Give back an exact copy of the lines in the records below, from the line that has "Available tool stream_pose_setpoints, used" through the line that has "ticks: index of", and nothing besides.

------ RECORDS SUPPLIED

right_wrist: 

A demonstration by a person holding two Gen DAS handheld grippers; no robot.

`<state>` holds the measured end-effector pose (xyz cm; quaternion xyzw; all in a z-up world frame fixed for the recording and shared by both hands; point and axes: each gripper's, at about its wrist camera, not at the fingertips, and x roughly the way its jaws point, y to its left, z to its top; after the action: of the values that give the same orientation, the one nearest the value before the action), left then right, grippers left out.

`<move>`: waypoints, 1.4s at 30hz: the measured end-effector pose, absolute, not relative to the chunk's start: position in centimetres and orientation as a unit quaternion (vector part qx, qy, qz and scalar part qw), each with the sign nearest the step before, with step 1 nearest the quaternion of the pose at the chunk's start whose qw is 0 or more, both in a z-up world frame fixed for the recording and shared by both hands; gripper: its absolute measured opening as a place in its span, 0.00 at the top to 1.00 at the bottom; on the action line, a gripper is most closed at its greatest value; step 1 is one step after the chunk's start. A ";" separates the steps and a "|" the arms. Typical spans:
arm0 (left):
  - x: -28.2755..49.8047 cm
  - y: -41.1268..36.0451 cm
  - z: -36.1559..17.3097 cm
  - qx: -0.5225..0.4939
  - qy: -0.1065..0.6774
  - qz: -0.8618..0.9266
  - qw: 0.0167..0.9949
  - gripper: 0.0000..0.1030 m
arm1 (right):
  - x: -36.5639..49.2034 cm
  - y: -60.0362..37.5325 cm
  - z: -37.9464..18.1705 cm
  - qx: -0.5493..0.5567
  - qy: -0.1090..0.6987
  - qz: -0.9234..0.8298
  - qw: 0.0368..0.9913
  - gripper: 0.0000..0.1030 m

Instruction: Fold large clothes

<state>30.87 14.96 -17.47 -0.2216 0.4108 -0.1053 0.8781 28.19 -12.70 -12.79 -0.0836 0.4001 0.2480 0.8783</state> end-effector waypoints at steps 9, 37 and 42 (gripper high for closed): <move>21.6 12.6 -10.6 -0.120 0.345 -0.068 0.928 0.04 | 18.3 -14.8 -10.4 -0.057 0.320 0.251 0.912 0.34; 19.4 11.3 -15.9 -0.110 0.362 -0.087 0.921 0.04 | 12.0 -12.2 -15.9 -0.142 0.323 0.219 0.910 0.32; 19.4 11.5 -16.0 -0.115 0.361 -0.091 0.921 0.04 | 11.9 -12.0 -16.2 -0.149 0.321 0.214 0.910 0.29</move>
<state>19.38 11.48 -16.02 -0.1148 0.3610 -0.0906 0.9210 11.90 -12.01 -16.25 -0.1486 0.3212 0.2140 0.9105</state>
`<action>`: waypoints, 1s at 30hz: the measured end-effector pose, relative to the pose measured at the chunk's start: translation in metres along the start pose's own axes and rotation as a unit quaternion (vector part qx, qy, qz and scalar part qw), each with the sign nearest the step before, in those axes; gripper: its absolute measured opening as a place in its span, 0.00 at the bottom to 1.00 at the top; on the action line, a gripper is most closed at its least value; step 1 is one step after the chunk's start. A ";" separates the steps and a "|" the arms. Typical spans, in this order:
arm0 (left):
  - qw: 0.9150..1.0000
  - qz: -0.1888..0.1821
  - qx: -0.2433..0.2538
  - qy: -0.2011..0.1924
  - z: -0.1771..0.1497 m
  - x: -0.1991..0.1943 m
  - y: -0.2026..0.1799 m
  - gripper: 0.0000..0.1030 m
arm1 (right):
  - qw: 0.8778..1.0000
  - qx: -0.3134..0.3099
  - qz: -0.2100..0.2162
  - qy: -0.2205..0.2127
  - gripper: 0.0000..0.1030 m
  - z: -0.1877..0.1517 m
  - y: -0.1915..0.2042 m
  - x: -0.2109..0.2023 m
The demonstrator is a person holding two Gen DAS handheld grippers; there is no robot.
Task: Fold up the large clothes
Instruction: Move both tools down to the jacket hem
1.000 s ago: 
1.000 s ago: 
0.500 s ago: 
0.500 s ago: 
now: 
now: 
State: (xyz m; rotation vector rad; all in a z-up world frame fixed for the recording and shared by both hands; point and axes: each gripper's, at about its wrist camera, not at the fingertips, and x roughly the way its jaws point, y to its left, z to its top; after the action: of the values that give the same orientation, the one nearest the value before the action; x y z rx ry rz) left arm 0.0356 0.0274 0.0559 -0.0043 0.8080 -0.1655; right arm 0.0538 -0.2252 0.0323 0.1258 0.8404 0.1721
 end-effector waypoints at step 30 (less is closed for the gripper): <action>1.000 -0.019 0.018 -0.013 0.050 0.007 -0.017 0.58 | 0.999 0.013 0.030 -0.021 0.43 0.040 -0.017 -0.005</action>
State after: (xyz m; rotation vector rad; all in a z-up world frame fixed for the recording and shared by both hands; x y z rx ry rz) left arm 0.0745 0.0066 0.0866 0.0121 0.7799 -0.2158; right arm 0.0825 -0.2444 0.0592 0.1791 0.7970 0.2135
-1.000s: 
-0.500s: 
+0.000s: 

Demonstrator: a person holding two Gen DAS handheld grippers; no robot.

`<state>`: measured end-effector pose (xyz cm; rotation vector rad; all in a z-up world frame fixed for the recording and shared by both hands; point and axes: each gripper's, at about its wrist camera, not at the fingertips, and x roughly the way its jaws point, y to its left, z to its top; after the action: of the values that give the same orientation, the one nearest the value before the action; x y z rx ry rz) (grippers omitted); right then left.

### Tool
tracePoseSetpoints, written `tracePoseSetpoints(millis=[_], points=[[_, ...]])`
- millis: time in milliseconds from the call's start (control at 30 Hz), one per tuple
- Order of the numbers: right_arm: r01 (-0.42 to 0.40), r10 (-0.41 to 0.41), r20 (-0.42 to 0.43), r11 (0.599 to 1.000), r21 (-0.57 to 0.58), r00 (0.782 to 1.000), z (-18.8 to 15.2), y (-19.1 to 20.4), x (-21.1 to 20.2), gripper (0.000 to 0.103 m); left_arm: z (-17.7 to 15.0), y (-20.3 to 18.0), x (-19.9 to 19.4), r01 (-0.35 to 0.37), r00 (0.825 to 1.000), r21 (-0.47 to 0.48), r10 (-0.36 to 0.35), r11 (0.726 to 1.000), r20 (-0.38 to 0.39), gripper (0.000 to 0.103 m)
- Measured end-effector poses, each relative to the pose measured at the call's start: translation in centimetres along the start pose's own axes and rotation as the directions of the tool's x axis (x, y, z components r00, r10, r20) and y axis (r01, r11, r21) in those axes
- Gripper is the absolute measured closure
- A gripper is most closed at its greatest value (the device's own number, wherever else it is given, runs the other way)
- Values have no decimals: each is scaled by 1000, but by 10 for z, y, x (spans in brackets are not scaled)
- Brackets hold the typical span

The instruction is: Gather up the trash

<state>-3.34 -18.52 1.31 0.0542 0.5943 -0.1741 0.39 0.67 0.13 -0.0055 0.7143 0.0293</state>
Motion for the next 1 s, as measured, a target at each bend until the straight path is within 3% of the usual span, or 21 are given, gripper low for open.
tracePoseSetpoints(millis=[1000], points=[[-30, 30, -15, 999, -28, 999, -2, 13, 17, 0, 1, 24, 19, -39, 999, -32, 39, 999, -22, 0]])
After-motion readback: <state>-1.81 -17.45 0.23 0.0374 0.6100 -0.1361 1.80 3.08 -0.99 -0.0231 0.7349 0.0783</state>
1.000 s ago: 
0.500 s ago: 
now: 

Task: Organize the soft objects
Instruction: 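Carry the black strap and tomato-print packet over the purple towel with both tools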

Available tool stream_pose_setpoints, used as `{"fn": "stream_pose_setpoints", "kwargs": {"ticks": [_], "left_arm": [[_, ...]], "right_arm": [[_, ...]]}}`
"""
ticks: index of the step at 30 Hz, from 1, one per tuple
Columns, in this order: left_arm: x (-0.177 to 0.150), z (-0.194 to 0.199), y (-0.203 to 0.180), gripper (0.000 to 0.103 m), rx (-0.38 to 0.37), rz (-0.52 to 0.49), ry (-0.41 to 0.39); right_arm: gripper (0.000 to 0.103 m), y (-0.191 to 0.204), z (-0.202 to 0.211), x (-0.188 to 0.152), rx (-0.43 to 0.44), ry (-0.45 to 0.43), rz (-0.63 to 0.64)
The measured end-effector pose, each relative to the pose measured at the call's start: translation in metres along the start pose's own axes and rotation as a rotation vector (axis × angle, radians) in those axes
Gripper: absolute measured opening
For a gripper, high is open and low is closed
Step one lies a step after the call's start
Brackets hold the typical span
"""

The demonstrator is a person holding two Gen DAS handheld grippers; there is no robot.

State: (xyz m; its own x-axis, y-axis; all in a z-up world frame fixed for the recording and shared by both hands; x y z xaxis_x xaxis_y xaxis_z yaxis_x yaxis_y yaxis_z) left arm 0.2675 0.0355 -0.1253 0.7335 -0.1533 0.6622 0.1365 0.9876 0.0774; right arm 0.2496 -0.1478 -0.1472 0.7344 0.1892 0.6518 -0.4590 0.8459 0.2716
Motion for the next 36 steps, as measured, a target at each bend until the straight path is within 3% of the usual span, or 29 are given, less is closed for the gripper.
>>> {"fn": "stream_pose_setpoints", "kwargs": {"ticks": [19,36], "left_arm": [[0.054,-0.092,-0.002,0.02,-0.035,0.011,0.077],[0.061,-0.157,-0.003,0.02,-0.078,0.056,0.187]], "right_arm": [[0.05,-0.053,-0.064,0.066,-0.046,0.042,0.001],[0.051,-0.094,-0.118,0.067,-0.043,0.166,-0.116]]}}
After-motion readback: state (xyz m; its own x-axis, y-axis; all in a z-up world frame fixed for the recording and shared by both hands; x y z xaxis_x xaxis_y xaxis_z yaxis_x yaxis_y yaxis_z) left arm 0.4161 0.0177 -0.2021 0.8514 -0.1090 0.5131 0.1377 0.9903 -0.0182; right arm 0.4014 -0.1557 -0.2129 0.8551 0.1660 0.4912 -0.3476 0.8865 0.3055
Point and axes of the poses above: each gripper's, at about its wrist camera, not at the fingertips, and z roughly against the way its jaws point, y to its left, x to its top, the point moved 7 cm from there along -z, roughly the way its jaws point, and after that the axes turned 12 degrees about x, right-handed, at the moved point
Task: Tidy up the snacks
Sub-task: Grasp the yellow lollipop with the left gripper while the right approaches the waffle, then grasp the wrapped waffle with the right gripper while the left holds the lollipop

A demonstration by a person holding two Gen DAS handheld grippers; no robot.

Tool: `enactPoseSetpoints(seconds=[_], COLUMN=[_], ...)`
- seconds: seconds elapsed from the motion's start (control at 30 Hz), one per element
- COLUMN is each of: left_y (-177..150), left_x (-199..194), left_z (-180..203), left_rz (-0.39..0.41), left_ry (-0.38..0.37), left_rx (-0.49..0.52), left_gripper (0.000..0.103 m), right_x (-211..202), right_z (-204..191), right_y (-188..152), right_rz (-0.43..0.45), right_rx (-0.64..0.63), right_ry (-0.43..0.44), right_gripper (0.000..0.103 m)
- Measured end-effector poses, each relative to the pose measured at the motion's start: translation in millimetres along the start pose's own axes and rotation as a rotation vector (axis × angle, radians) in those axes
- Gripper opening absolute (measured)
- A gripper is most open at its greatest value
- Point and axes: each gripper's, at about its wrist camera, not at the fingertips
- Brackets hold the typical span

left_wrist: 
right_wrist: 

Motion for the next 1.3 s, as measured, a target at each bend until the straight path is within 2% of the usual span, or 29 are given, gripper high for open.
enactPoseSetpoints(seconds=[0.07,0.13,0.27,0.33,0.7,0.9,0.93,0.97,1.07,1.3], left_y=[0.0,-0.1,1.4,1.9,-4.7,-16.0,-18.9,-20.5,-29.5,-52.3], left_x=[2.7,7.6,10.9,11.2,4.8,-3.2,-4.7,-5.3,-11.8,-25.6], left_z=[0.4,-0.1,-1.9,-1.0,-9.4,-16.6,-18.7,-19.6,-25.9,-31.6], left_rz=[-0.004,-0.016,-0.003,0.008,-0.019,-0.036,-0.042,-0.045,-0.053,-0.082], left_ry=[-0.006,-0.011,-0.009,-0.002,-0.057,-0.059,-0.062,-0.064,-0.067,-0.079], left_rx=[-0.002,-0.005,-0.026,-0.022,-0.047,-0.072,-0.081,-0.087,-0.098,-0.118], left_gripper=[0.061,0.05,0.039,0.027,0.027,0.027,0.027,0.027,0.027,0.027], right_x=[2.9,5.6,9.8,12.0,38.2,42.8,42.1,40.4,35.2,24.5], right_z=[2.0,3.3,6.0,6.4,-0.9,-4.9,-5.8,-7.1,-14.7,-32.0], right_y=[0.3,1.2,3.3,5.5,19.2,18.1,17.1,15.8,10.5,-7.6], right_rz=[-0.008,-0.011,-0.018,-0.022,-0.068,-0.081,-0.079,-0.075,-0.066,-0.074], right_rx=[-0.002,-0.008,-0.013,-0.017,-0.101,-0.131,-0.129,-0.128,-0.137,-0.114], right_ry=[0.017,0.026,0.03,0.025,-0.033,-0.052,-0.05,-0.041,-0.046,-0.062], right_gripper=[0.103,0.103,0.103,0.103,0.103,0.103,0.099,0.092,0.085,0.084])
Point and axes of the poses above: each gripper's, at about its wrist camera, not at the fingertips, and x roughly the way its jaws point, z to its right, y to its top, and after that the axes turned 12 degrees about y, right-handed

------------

● SOLUTION TO THE EXERCISE
Available tool stream_pose_setpoints, used as `{"fn": "stream_pose_setpoints", "kwargs": {"ticks": [_], "left_arm": [[_, ...]], "right_arm": [[_, ...]]}}`
"""
ticks: index of the step at 30 Hz, from 1, one per tuple

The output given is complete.